Grundy County specialty farm harvests heirloom grains for modern customers

Brian Severson and his family. (Photo provided by Brian Severson)

Brian Severson’s farming methods and crops reflect his Norwegian ancestors while offering tastes of the past with heirloom grains and grain products.

A fifth-generation Grundy County farmer, Severson and his family operate Heirloom Organic Grains and Flours near Dwight. Visit their website or the farm’s Instagram account. Brian and Karen Severson grow diverse organic and non-GMO crops that include popcorn, various food corns, wheat, oats, peas, soybeans, buckwheat and sunflowers.

“We’re finding the old grains that people had lost. There are differences in what they grew a century ago,” Severson told FarmWeek.

The Seversons also operate an on-farm stone grist mill and roller mill to process their grains into various flours, meals and rolled oats. Their rolled oats and Pennsylvania Dutch butter-flavor popcorn are among the top-selling products. Other popular products are all-purpose flour and red flour. Online ordering offers convenience for customers who don’t live nearby.

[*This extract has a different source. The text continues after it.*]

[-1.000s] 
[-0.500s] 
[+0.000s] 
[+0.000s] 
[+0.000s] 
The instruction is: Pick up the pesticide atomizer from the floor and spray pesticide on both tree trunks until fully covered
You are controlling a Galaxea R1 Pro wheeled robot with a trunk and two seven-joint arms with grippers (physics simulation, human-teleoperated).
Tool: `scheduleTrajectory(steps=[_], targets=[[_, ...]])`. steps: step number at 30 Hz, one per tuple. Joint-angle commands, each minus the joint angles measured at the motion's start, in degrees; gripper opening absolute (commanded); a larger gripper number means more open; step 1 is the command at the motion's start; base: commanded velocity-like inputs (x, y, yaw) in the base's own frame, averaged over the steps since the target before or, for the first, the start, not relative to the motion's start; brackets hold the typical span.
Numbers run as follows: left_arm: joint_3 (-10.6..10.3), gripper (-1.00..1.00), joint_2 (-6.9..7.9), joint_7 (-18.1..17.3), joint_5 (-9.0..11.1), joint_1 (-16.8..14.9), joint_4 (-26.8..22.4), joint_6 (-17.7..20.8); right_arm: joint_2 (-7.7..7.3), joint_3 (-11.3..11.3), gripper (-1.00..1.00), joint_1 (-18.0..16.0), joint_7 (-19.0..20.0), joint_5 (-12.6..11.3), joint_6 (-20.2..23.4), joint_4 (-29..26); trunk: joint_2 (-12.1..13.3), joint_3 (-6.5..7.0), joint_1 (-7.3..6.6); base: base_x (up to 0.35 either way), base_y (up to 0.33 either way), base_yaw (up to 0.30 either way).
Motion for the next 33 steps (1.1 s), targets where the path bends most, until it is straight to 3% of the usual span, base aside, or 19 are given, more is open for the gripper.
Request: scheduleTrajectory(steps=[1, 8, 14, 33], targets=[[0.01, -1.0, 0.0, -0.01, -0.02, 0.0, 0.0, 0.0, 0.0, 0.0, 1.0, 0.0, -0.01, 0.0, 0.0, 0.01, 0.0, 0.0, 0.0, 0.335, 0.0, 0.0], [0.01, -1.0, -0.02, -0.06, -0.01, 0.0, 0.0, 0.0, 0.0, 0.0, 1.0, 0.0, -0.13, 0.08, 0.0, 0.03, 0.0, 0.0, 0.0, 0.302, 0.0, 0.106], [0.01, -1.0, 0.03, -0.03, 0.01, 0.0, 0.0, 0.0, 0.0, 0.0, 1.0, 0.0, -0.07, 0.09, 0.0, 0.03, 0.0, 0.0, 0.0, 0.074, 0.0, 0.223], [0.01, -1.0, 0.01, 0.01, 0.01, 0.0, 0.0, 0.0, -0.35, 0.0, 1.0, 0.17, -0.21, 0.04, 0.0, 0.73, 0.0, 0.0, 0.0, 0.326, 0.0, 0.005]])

When the COVID-19 pandemic happened, the Seversons found their products in demand with increased interest in local food and many people cooking at home.

“When it happened, everybody was staying home and baking,” Severson said. Heirloom Organic had difficulty keeping up with all the orders, especially for flour that was in short supply elsewhere. Demand and orders have slowed some since then, he added.

The farm’s markets have shifted with the business restrictions. The wholesale market to restaurants dropped, while Heirloom Organic added some new store customers. The farm also gained some subscription farms when community supported agriculture operations added flour to their customers’ weekly shares.

As for his products going directly to customers’ tables, “it’s really nice seeing the emails from people who order,” Severson said.

The farm’s future seedlings are growing in the footprints of great-great grandpa Lars Severson who immigrated in 1866.

“We’re a small family farm,” Severson said. “I have two sons and a daughter who want to come back and participate in it. I enjoy farming more like my grandpa farmed.”